On Saturday 15th November Linda and I left our cheap hotel close to the Metro at Barbes Roucechoaurt after breakfast and walked to the Rotonde de la Villette. As always I found a few things to photograph. We were on our way to visit shows by Gilles Raynaldy and then on to work by two photographers at a new arts centre in what had previously been the municipal funeral services.

The Metro took us to the centre of Paris for a short non-photographic interlude, including a nostalgic picnic in the Square du Vert Galant on the tip of the Ile de la Cite before another train took us to Galerie Vu and a show by Swedish photographer Lars Tunbjork, who I had met at the FotoArtFestival in Poland in 2005. Sadly he died in 2015.

Then we walked around the Marais, visiting a number of shows their, some rather briefly though others held our attention rather more, including work by Robert McCabe & Aurelia Alcais.

Some of the galleries were perhaps more impressive than the shows in them and this was true of the Galerie Karsten Greve in the rue Debelleyme (it also has galleries in Cologne and St Moritz which perhaps tells you something about who it’s audience is) which was showing work by Italian photographer Mimmo Jodice. I didn’t feel it was worth my writing about.

More to our taste was a show across the road in the Galerie Blue Square with remarkable images from the Global Underground project by artists Valera and Natasha Cherkashin.

Around the rue Vielle du Temple we looked in briefly at a number of shows, several of them aimed at the fetish market but none detained us long. On the rue du Perche we found John Bulmer’s ‘Hard Sixties: L’Angleterre post-industrielle, black and white and colour images from the 1960s in the north of England, mainly around Manchester where we had spent the first few years of our married life (all we could afford as a honeymoon was a day coach trip to the Lake District.)

It was getting dark and we took the Metro back to our hotel to change and then go out to meet Linda’s brother and his wife who live on the outskirts of Paris on the Grands Boulevards. We had planned to enjoy a three course meal at Chartier, but they weren’t feeling well so I was disappointed when we simply went to a creperie.

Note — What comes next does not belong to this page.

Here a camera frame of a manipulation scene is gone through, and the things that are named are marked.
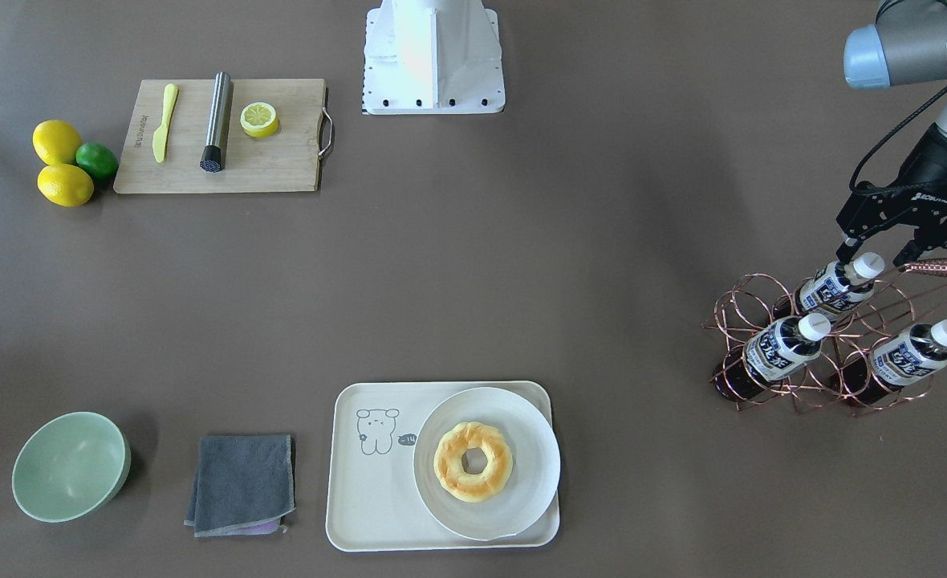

They left early to go back home and we took another Metro ride to Trocadero and walked down and across the bridge to stand under the Eiffel Tower, admiring its ring of blue stars to mark Sarkozy’s term as President of the European Council.

We then walked around the area, but it was late and the streets were dark and deserted. Eventually we came to a bus stop and after a wait of around 15 minutes a bus arrived and took us to the Place de Clichy.

Here the boulevard at least was still lit up and there were plenty of people as we walked on past Place Blanche and on to Place Pigalle, wandering past or hanging around the various sad-looking neon-covered come-on facades of sex shops and clubs. I took some more pictures, though with the large and obvious Nikon I kept my distance and concentrated on the signs. We walked back around a mile to our hotel and were exhausted after a long day.